Provided material Start Marker

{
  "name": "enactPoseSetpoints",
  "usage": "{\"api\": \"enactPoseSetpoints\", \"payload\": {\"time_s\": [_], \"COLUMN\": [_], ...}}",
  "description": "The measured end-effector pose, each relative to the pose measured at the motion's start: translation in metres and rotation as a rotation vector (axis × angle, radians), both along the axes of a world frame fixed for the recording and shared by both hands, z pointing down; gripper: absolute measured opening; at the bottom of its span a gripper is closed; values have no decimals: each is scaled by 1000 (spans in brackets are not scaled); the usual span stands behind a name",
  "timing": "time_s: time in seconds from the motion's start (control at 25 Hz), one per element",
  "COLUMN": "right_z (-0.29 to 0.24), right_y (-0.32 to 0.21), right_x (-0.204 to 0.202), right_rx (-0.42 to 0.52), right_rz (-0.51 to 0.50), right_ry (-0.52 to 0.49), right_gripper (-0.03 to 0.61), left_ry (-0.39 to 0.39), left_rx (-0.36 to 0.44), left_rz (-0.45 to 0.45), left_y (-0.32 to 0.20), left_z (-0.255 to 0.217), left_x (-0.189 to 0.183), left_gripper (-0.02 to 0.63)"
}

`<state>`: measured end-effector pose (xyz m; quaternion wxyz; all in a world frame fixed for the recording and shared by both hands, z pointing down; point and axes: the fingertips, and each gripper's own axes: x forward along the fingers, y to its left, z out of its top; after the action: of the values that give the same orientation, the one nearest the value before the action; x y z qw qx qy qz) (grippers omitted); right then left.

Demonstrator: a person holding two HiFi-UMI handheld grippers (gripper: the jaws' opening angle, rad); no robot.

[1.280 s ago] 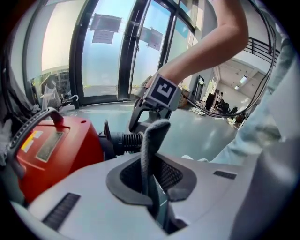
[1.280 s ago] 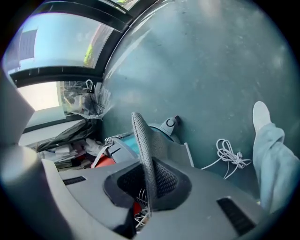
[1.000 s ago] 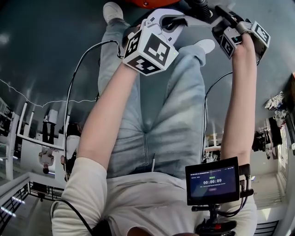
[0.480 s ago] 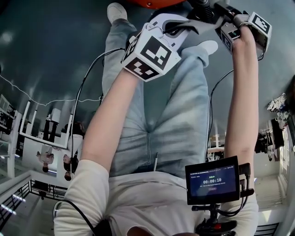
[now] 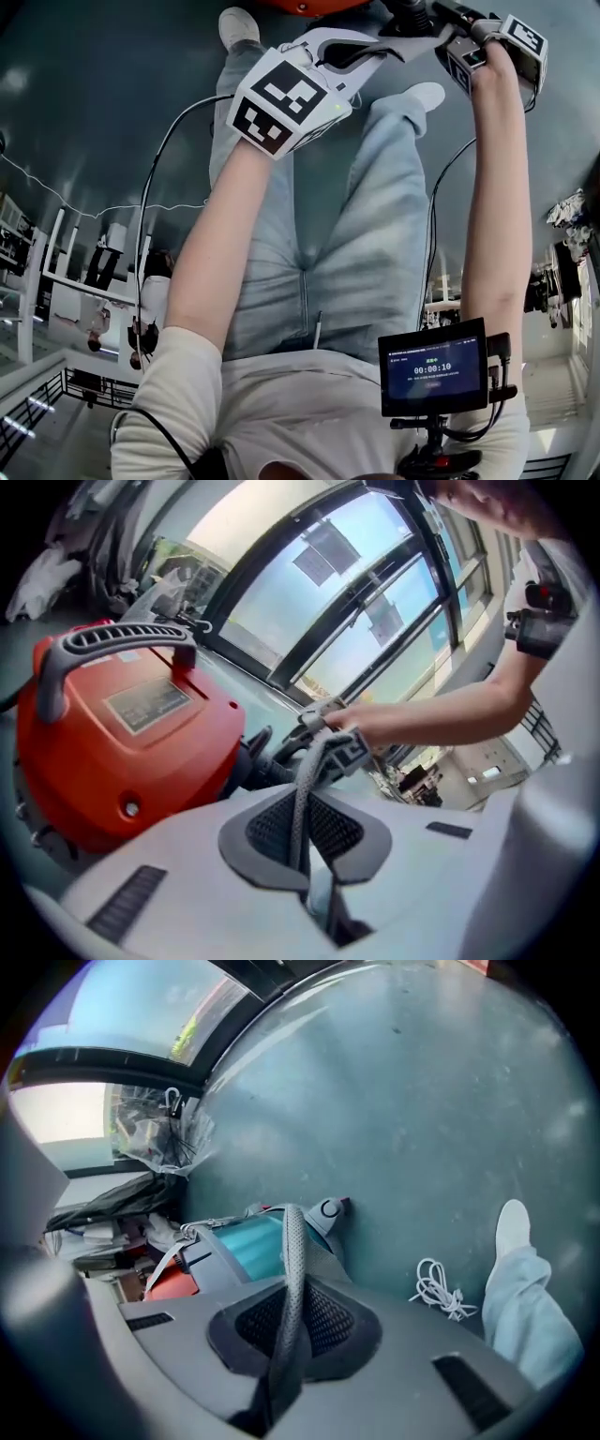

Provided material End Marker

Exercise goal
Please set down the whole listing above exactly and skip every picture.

Answer space
{
  "name": "enactPoseSetpoints",
  "usage": "{\"api\": \"enactPoseSetpoints\", \"payload\": {\"time_s\": [_], \"COLUMN\": [_], ...}}",
  "description": "The measured end-effector pose, each relative to the pose measured at the motion's start: translation in metres and rotation as a rotation vector (axis × angle, radians), both along the axes of a world frame fixed for the recording and shared by both hands, z pointing down; gripper: absolute measured opening; at the bottom of its span a gripper is closed; values have no decimals: each is scaled by 1000 (spans in brackets are not scaled); the usual span stands behind a name",
  "timing": "time_s: time in seconds from the motion's start (control at 25 Hz), one per element",
  "COLUMN": "right_z (-0.29 to 0.24), right_y (-0.32 to 0.21), right_x (-0.204 to 0.202), right_rx (-0.42 to 0.52), right_rz (-0.51 to 0.50), right_ry (-0.52 to 0.49), right_gripper (-0.03 to 0.61), left_ry (-0.39 to 0.39), left_rx (-0.36 to 0.44), left_rz (-0.45 to 0.45), left_y (-0.32 to 0.20), left_z (-0.255 to 0.217), left_x (-0.189 to 0.183), left_gripper (-0.02 to 0.63)"
}

`<state>`: measured end-effector pose (xyz m; quaternion wxyz; all in a world frame fixed for the recording and shared by both hands, z pointing down; point and axes: the fingertips, and each gripper's own axes: x forward along the fingers, y to its left, z out of its top; after the action: of the values that give the same orientation, the one nearest the value before the action; x y z qw qx qy qz) (grippers omitted); right then left.

Demonstrator: a person holding two HiFi-UMI handheld grippers (gripper: the jaws' opening angle, rad); no robot.

[1.280 s ago] 
[1.280 s ago] 
[1.000 s ago] 
[0.480 s ago] 
[now] 

This exercise requires no further work.